Milosevic eyes politics in army reshuffle
BELGRADE, Dec 30, 1999 -- (Reuters) Yugoslav President Slobodan Milosevic has shored up loyalty in his devastated army with a slew of promotions which also make clear he is not prepared to allow Montenegro and Kosovo to slip quietly from his control.
The most senior figures singled out for promotion are prominent in a new campaign to try to show that the army still has a role to play in western-leaning Montenegro, which has threatened independence, and Kosovo, where NATO now rules.
Decrees issued on Tuesday evening by Milosevic, who is Supreme Commander, indicate that he may have weeded out possible dissent with an accompanying series of dismissals, although that is hard to judge because it was not specified who was sacked.

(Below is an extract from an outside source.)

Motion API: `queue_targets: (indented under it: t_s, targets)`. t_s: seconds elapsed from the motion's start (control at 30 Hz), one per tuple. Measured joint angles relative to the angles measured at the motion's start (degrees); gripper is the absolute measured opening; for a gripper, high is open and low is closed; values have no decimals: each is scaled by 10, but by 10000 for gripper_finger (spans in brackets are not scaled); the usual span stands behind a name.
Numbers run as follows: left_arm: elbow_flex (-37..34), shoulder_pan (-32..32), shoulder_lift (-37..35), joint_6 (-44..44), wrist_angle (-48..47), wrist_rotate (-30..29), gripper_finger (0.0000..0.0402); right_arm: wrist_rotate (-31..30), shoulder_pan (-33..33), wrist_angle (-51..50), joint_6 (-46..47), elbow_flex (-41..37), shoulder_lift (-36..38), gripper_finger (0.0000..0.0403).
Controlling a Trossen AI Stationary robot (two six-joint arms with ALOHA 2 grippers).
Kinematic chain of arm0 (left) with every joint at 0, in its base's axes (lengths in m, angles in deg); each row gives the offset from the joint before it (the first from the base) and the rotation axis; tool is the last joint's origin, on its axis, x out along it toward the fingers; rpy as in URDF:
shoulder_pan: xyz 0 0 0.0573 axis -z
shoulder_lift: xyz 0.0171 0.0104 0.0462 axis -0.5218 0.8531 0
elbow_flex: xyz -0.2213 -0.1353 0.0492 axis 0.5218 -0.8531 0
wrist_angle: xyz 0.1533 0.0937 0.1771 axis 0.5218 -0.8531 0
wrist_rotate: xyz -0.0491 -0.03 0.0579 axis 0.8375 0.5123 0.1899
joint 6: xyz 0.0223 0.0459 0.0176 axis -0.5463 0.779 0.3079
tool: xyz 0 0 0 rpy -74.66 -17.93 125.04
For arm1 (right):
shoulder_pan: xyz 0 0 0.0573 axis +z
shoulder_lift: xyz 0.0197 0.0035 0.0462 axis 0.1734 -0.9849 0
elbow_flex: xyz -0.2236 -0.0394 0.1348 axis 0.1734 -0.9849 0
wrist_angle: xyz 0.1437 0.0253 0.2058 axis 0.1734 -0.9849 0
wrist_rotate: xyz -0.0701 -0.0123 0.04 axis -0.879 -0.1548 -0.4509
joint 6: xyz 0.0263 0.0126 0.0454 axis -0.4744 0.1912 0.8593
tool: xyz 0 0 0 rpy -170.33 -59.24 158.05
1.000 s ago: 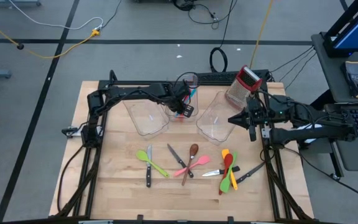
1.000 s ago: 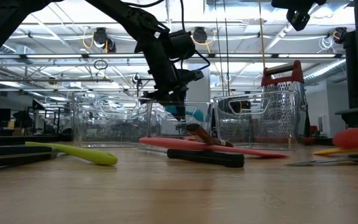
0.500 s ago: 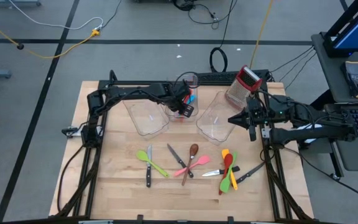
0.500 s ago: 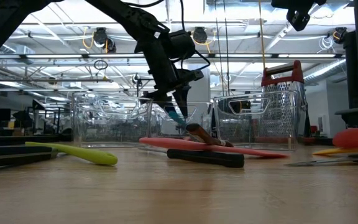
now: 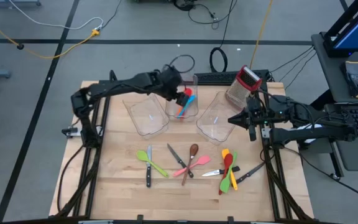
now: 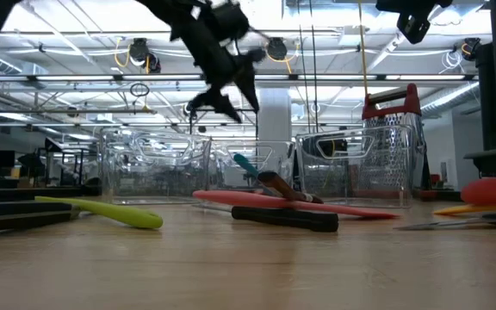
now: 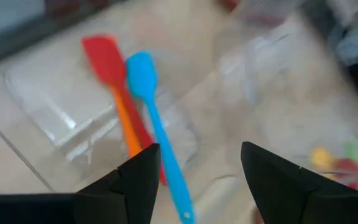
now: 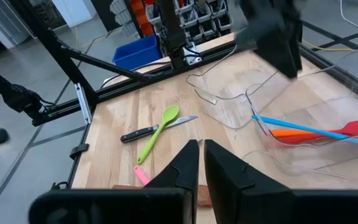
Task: Pick & Place Kitchen Items
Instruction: Put the green serving spoon in the left bin
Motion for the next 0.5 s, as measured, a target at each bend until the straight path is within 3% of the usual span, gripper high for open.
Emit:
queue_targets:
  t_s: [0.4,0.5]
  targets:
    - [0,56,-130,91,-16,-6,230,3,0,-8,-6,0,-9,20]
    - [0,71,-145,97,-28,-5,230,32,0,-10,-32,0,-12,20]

The dismissals could have merely formed part of reported plan of sharp cutbacks in the armed forces which the cash-strapped government can no longer afford to maintain.
The promotions and decorations appeared to be aimed at keeping happy officers whose barracks and equipment were smashed in NATO air strikes this year and who have now been hit by the funding shortfall, rather than paving the way for any offensive.
But the focus on Montenegro and Kosovo make clear Milosevic, who faces an economic crisis and an ongoing although so far ineffectual opposition campaign to oust him, also wants to keep these two hotspots high on the political agenda.
Earlier this month, NATO warned Milosevic not to interfere in Montenegro, the only republic left with Serbia in Yugoslavia, after the army saw off Montenegrin police in a tense standoff over control of its main civilian and military airport.
Montenegro, Kosovo Commanders Promoted
Milorad Obradovic, commander of the Second Army, which covers Montenegro, was given a higher rank in the same job in one of Milosevic's Tuesday decrees, carried by state news agency Tanjug and read on state television.
Military intelligence chief Geza Farkass also got a higher rank and Vladimir Lazarevic rose from commander of the army's Pristina Corps - based in Kosovo until NATO forced it from the province last June - to deputy head of the Third Army.
On Monday, Lazarevic and his new direct boss, Third Army commander Nebojsa Pavkovic, both said Serb forces could return to Kosovo in June when the NATO-led peacekeepers might be forced out by a veto on their continued deployment by China or Russia.
Shunned by the West, which has made clear it wants him out, Milosevic has turned to Russia and China for support in the hope of exploiting their differences with Washington and Brussels.
The two states, which have veto power on the U.N. Security Council, have criticized NATO's actions over Kosovo, but the issue of the peacekeepers' continued mandate is likely to be at most a bargaining chip in their wider dealings with the West.
NATO sources say there is no chance of Serb forces returning to the province after the widespread atrocities committed against the majority ethnic Albanian population and local analysts see the statements as political posturing.
They share an underlying concern that Milosevic may try to strike out against Kosovo or Montenegro if public anger grows and he finds himself completely cornered, but say if he does he is more likely to use police or paramilitaries than the army.
New Mobilization Difficult After Kosovo
It was well-trained police which played the main role in flushing out separatist Kosovo Albanian guerrillas during the year-long conflict which proceeded the air strikes, while the conscript army merely pounded villages from a distance.
Bratislav Grubacic, editor of the Belgrade newsletter VIP, said senior officers were themselves aware the army could not return to Kosovo and would have trouble mobilizing troops for a fight in Slav Montenegro, especially since the air strikes.
As to whether the military could threaten Milosevic, he said the top commanders were loyal to the president, who he said made sure they were well looked after, despite the army's humiliating withdrawal from Kosovo and parlous state.
"On the lower levels it's difficult to judge. There is a lot of dissatisfaction among the lower ranks but not yet to the extent that the army might turn against the regime."
The Tanjug report on the decree made clear Milosevic had not forgotten the lower ranks.
"More than 80 percent of the medals were for non-commissioned officers and junior officers," it said, citing Milosevic's military cabinet.
"Decorations are a sort of pay-off," said Grubacic.
"They give people the feeling that everything's comfortable in the army."